Kepala Bidang Kedaruratan dan Logistik BPBD Kota Banjarbaru, Harun, pada Senin (13/7/2026) mengatakan kesiapsiagaan tersebut telah dibarengi dengan penyaluran bantuan air bersih ke wilayah yang membutuhkan. Sejauh ini, distribusi telah dilakukan di kawasan Tambak Buluh.
“Sudah dilakukan distribusi air bersih satu tandon di Tambak Buluh. Untuk kesiapsiagaan, kami menyiagakan 12 tandon air dengan kapasitas masing-masing 2.000 liter,” katanya.
Harun mengungkapkan hingga pertengahan Juli 2026 BPBD telah menerima dua permohonan bantuan air bersih dari masyarakat. Kedua permintaan tersebut telah ditindaklanjuti melalui koordinasi bersama Balai Besar Wilayah Sungai (BBWS) Provinsi.
Menurutnya, Tambak Buluh menjadi kawasan yang paling sering mengajukan bantuan air bersih setiap musim kemarau. Hal itu disebabkan minimnya ketersediaan sumber air di wilayah tersebut, termasuk sulitnya memperoleh air tanah.
Terkait sumber air yang didistribusikan, Harun menjelaskan BPBD menggunakan air dari hydrant. Sementara itu, pengujian laboratorium terhadap kualitas air bukan menjadi kewenangan BPBD.
“Air yang didistribusikan berasal dari hydrant. Untuk uji laboratorium bukan domain BPBD,” ujarnya.

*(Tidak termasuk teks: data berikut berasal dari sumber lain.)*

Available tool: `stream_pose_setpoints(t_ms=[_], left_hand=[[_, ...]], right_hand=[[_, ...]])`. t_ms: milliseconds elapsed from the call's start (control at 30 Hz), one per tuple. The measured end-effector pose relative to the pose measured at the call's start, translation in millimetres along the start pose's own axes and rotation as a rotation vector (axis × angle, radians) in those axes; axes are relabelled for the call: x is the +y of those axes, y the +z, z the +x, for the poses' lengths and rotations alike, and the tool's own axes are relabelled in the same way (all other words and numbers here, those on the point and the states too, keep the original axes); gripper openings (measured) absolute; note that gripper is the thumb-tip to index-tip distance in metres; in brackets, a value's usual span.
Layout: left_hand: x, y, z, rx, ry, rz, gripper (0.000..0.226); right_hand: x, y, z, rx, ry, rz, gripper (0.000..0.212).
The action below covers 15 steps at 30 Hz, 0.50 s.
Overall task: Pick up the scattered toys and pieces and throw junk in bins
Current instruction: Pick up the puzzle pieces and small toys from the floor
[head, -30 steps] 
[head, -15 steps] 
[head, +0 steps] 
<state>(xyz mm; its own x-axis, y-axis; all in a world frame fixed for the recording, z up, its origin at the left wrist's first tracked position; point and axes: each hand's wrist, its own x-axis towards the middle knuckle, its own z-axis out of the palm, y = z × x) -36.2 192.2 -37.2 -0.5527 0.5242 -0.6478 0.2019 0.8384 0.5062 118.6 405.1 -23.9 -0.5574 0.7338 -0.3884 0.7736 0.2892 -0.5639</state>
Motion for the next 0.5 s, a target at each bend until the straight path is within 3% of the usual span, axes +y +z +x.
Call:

Harun juga mengimbau masyarakat yang mengalami kesulitan mendapatkan air bersih agar segera menghubungi layanan darurat 112. Warga cukup menyampaikan identitas, alamat, serta lokasi yang membutuhkan pasokan air agar petugas dapat segera menindaklanjuti laporan tersebut.
Penanganan dampak musim kemarau dilakukan melalui kolaborasi lintas sektor bersama berbagai instansi terkait. Sebagai leading sector penanggulangan bencana, BPBD Kota Banjarbaru terus berkoordinasi agar distribusi air bersih kepada masyarakat terdampak dapat berlangsung efektif, cepat, dan tepat sasaran.